Your Events Will Be Duplicated: Idempotency at Scale

Every event-driven system built on at-least-once delivery shares a dirty secret: duplicates aren’t the exception, they’re the contract. You can build the most elegant stream processing pipeline in the world, but the moment a worker crashes mid-processing, a network packet vanishes, or a consumer group rebalances, that same event will arrive again. And again.

The question isn’t if you’ll see duplicates. It’s whether your system will survive them.

A developer recently laid out their architecture on Reddit: a push notification platform using Redis Streams and Python, consuming domain events like UserRegistered, PortfolioCreated, and GoalCompleted. They’d already implemented an idempotency key approach, generate a key per event, store processing state in Redis, reject duplicates, and shunt persistently failing events to a DLQ. Solid foundation. But the comments revealed just how many ways this can go sideways.

Let’s dig into what actually works when you’re processing millions of events and can’t afford to process any of them twice.

The Four Horsemen of Duplicate Events

Before you can defend against duplicates, you need to understand where they come from. In practice, there are four scenarios that will reliably produce them:

Scenario	How It Happens	Frequency
Worker crash after processing, before ACK	Event is processed, state is saved, but the acknowledgment never reaches the broker	High
Network failure during processing	A timeout causes the sender to retry while the handler is still working	Very High
Consumer rebalancing	Partitions are reassigned, and in-flight messages get reprocessed by new consumers	Medium
Retry queue redelivery	A previous failure lands the event in a retry queue that re-delivers it hours later	Medium

A visual representation tracking the flow of duplicate events through a Kafka pipeline with idempotency keys highlighting claim-check processing stages. — Duplicate events traversing the idempotency gate in a Kafka stream.
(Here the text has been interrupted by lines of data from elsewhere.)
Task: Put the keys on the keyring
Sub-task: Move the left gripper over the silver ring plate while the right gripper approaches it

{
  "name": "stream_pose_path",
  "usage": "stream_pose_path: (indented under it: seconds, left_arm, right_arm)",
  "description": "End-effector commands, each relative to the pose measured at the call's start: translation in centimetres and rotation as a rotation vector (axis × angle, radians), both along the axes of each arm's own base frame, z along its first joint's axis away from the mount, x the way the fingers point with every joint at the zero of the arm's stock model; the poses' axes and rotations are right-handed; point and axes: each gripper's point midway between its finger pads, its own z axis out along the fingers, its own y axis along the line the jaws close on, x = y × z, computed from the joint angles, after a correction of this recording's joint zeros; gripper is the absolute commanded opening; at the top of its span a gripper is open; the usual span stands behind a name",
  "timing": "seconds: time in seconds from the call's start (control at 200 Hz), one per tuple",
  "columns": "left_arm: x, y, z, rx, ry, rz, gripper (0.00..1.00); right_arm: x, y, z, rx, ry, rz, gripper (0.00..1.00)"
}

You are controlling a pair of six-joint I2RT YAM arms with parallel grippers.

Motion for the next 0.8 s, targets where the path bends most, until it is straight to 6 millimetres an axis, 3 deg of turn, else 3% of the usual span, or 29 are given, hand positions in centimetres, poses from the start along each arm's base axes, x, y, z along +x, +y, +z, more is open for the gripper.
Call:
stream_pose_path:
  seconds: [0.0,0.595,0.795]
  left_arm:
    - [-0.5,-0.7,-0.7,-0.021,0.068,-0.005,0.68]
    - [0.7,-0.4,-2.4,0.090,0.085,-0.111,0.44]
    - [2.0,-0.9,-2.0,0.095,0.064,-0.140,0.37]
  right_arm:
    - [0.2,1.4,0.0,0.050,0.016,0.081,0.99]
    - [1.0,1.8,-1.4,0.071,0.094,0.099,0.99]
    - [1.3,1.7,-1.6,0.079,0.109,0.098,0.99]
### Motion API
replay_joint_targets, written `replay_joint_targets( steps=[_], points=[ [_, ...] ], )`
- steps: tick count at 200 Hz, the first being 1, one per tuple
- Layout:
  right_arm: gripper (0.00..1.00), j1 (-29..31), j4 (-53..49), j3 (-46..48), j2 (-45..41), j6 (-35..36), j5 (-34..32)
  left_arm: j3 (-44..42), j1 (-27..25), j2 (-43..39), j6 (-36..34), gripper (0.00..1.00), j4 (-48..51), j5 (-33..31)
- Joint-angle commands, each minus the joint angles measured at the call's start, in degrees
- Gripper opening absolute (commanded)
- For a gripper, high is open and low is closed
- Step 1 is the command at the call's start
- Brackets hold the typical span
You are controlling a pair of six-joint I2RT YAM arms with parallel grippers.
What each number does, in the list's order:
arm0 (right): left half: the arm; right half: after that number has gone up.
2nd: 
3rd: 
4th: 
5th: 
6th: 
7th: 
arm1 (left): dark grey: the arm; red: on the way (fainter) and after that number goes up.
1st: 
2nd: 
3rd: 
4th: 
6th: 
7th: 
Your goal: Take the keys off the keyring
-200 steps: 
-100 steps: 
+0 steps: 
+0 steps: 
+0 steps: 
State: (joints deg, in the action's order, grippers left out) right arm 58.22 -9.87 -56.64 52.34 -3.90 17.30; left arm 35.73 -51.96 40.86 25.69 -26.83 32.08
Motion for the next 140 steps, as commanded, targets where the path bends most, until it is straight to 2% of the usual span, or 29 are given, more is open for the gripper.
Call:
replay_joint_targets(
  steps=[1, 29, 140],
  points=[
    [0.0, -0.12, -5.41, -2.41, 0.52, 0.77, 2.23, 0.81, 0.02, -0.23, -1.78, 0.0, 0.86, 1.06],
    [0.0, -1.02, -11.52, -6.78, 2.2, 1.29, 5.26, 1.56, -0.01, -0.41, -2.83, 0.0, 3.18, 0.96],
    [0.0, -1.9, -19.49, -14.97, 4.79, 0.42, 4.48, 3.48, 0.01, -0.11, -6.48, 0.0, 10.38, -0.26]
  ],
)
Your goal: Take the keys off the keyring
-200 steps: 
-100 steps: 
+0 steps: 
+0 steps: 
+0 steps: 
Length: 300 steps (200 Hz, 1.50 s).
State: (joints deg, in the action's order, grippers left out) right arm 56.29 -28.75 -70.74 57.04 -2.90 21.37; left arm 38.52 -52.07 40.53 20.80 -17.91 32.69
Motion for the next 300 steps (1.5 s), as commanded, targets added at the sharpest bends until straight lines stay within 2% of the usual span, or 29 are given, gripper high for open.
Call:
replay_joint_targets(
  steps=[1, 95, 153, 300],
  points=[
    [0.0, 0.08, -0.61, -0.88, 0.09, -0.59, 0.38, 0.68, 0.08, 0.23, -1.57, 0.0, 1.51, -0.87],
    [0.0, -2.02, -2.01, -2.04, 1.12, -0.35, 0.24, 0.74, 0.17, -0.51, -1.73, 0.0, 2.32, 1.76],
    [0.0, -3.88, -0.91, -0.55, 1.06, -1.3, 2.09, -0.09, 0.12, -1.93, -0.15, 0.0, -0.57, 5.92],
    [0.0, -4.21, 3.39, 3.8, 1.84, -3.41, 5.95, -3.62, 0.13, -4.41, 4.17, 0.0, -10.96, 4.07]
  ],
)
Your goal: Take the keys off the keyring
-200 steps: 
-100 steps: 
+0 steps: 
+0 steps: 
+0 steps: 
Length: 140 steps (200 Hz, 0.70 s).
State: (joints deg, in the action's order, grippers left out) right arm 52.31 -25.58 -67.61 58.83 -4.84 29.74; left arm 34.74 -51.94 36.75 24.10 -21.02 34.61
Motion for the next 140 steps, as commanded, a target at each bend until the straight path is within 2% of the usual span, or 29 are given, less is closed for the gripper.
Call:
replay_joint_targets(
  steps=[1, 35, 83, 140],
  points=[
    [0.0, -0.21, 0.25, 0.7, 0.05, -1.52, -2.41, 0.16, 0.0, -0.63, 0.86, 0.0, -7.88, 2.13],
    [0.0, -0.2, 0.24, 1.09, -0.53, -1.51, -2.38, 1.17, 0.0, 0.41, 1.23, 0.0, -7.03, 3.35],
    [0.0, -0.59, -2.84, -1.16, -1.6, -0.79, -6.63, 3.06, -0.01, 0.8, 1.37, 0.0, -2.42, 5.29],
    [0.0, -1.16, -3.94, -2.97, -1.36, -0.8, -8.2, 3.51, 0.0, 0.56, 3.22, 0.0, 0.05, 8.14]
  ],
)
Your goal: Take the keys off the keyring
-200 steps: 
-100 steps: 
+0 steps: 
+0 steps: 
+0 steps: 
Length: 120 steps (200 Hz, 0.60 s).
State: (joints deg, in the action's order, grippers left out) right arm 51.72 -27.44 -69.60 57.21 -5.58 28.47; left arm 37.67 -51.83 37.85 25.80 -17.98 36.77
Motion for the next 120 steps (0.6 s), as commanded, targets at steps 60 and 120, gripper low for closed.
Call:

The developer’s original post nails the core tension: “At-least-once delivery guarantees reliability, but it also guarantees duplicates.” This isn’t a bug in your message broker. It’s a feature, and one you need to design for explicitly.

The Idempotency Key: Your First Line of Defense

The most common pattern is straightforward: generate a unique identifier per event, and before processing, check whether that identifier has been seen before. If it has, skip the event. If it hasn’t, claim it and process.

The challenge is making that check-and-claim atomic. A naive implementation, check first, then insert, inevitably races.

# DON'T DO THIS: check-then-act is a race condition
existing = await redis.get(f"processed:{event.id}")
if existing:
    return  # duplicate, skip

# Two concurrent workers can BOTH reach this line
await process_event(event)
await redis.set(f"processed:{event.id}", "1")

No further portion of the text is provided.